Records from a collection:
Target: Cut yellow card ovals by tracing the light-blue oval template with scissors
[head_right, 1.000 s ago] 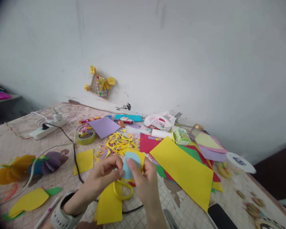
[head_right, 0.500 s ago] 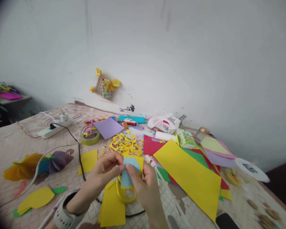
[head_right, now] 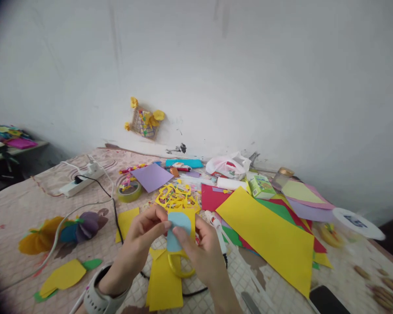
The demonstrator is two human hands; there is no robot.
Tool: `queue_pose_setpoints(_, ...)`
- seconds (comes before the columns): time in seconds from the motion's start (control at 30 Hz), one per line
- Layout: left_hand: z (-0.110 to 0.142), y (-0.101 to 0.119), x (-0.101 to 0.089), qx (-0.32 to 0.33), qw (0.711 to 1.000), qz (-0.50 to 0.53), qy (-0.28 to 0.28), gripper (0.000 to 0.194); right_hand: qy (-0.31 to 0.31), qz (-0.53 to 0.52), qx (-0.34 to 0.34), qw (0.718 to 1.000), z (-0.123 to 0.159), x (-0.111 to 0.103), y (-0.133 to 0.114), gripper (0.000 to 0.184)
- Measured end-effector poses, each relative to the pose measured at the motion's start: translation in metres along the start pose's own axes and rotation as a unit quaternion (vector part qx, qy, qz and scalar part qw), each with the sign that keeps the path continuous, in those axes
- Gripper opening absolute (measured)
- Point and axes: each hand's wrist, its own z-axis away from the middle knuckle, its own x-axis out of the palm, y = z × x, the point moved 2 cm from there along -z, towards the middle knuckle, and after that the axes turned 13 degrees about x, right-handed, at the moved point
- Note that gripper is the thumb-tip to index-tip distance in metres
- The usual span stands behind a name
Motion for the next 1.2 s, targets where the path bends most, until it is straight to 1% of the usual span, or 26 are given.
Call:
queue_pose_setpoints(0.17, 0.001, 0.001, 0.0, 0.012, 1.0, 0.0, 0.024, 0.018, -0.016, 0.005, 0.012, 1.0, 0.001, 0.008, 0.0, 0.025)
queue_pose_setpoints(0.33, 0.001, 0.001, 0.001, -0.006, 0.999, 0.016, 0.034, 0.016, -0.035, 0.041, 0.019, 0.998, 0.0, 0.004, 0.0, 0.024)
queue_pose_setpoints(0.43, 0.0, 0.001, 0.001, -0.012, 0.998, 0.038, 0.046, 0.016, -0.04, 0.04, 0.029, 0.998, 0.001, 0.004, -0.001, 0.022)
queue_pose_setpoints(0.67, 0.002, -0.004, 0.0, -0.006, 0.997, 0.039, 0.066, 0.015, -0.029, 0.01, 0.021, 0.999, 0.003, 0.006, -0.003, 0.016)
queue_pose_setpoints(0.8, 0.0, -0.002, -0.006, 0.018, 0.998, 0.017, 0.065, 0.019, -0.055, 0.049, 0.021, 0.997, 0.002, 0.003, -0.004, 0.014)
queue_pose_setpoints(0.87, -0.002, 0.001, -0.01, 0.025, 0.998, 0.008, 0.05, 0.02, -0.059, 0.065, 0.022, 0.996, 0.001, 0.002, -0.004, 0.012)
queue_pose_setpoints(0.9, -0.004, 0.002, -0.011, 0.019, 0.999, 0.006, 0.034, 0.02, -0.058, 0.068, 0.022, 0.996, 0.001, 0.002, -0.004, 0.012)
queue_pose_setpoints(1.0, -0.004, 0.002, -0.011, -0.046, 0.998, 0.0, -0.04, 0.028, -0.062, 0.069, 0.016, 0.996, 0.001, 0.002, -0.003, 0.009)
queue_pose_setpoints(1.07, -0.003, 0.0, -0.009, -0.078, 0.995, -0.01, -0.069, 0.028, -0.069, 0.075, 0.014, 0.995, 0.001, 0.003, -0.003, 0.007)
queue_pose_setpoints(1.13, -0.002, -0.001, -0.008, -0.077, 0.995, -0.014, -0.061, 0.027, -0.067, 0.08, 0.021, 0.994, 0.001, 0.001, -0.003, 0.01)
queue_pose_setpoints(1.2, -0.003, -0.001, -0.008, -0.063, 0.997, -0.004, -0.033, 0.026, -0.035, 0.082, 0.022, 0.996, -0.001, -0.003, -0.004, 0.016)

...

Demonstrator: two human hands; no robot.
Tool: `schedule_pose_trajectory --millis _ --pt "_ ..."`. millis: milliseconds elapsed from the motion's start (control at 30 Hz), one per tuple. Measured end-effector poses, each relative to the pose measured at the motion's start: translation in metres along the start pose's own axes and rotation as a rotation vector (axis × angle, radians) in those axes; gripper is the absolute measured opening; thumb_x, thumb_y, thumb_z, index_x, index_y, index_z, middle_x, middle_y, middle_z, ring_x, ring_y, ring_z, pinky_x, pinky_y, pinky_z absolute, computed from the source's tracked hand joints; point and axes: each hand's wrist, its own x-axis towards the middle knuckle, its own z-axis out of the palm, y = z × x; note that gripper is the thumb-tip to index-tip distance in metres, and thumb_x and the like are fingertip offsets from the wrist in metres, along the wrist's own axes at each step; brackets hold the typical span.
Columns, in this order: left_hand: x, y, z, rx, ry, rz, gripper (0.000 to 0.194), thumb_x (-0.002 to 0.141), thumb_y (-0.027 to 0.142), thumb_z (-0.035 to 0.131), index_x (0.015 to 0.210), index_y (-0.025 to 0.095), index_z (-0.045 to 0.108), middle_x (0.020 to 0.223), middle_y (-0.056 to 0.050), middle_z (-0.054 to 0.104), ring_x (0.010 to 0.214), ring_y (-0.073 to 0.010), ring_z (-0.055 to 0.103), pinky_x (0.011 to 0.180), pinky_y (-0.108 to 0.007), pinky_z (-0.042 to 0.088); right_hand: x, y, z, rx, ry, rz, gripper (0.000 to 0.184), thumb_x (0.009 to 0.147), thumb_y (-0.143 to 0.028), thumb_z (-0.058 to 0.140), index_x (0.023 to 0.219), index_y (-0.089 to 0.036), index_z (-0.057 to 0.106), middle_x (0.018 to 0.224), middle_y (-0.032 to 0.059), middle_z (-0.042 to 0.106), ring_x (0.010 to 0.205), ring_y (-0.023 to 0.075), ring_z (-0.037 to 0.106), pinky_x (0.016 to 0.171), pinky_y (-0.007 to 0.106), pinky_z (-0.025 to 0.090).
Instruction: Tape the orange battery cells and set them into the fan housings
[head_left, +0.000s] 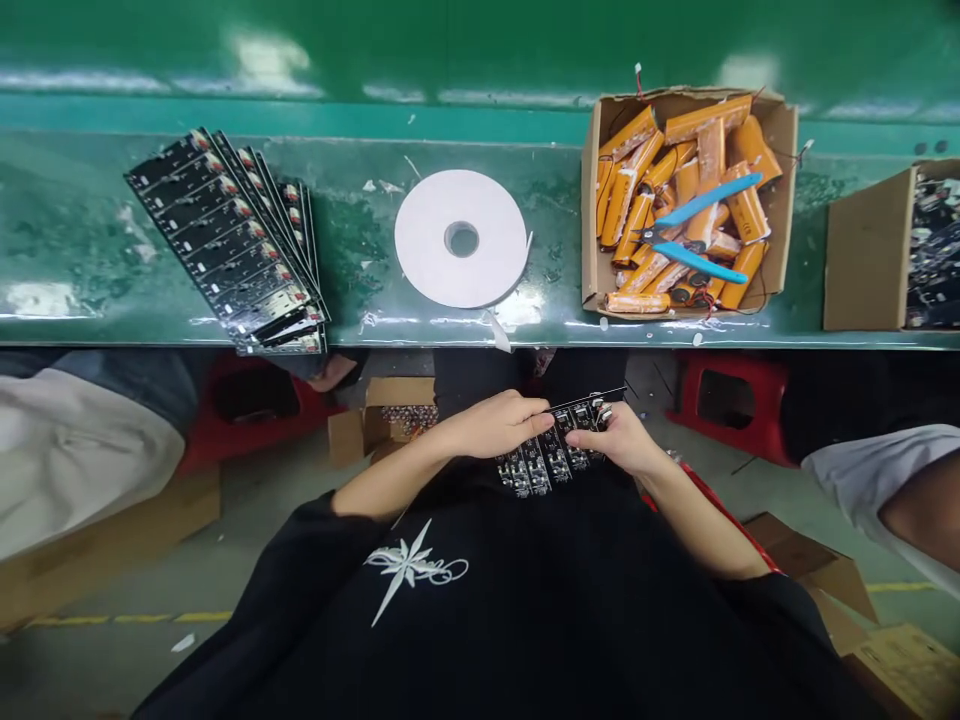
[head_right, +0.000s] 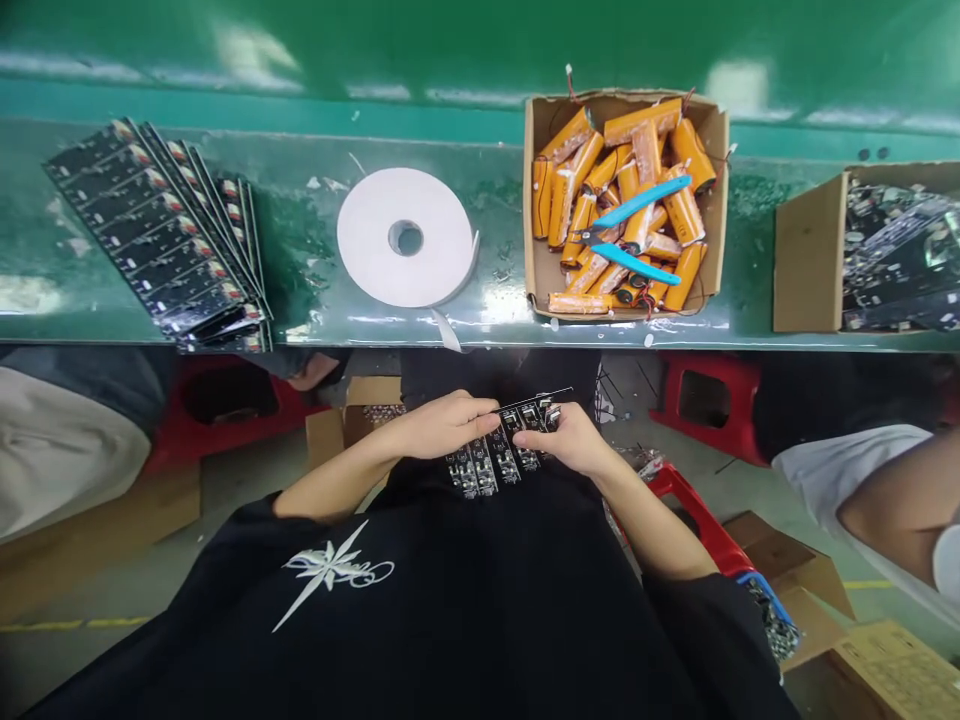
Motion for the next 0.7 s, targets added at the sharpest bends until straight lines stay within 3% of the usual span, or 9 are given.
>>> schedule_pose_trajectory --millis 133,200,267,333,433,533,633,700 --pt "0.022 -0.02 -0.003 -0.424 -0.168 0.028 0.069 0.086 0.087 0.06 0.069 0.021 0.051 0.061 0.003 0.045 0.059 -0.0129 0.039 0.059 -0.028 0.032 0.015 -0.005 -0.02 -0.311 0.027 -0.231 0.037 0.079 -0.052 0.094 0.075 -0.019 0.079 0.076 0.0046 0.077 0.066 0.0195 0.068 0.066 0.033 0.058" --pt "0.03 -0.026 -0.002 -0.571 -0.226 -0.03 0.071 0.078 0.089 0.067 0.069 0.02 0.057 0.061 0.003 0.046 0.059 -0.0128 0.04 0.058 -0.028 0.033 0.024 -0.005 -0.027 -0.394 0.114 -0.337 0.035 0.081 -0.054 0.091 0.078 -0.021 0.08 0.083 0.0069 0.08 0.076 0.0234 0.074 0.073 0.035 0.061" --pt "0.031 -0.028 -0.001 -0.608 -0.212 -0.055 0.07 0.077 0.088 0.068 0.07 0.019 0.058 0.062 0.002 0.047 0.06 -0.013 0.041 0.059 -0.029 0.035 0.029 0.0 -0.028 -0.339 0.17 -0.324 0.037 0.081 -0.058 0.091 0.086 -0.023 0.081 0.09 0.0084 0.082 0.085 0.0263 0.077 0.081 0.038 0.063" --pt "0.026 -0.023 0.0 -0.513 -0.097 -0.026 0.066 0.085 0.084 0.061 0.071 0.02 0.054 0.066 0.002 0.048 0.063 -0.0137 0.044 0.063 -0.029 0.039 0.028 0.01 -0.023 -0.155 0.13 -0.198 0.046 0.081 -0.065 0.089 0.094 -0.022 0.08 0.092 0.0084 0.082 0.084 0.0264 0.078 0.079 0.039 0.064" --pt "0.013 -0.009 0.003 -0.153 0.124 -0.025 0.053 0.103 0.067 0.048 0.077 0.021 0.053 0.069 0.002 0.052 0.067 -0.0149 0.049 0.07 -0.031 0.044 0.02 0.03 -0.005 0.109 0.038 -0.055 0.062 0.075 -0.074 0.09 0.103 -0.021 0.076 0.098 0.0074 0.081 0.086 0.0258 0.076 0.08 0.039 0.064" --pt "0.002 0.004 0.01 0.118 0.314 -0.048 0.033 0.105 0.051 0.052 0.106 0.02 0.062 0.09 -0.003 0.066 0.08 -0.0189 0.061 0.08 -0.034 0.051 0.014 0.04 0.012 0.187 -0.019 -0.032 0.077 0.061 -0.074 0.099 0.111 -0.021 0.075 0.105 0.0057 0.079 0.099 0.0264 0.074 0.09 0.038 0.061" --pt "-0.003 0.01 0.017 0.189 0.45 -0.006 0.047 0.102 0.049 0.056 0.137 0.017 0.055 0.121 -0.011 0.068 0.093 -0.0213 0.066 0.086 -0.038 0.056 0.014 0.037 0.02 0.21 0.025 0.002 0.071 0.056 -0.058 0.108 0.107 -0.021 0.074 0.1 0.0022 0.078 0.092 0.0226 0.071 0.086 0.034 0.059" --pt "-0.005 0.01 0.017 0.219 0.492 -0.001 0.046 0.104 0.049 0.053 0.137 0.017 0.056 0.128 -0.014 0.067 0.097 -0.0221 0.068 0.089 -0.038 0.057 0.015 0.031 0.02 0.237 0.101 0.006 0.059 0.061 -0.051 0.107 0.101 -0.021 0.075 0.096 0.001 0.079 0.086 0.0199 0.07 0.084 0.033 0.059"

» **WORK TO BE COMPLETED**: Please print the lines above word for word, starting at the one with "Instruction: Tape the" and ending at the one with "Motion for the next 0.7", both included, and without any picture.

» **SOLUTION TO THIS PROBLEM**:
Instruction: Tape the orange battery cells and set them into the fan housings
[head_left, +0.000s] 
[head_right, +0.000s] 
Motion for the next 0.7 s, targets added at the sharpest bends until straight lines stay within 3% of the usual span, or 9 are given.

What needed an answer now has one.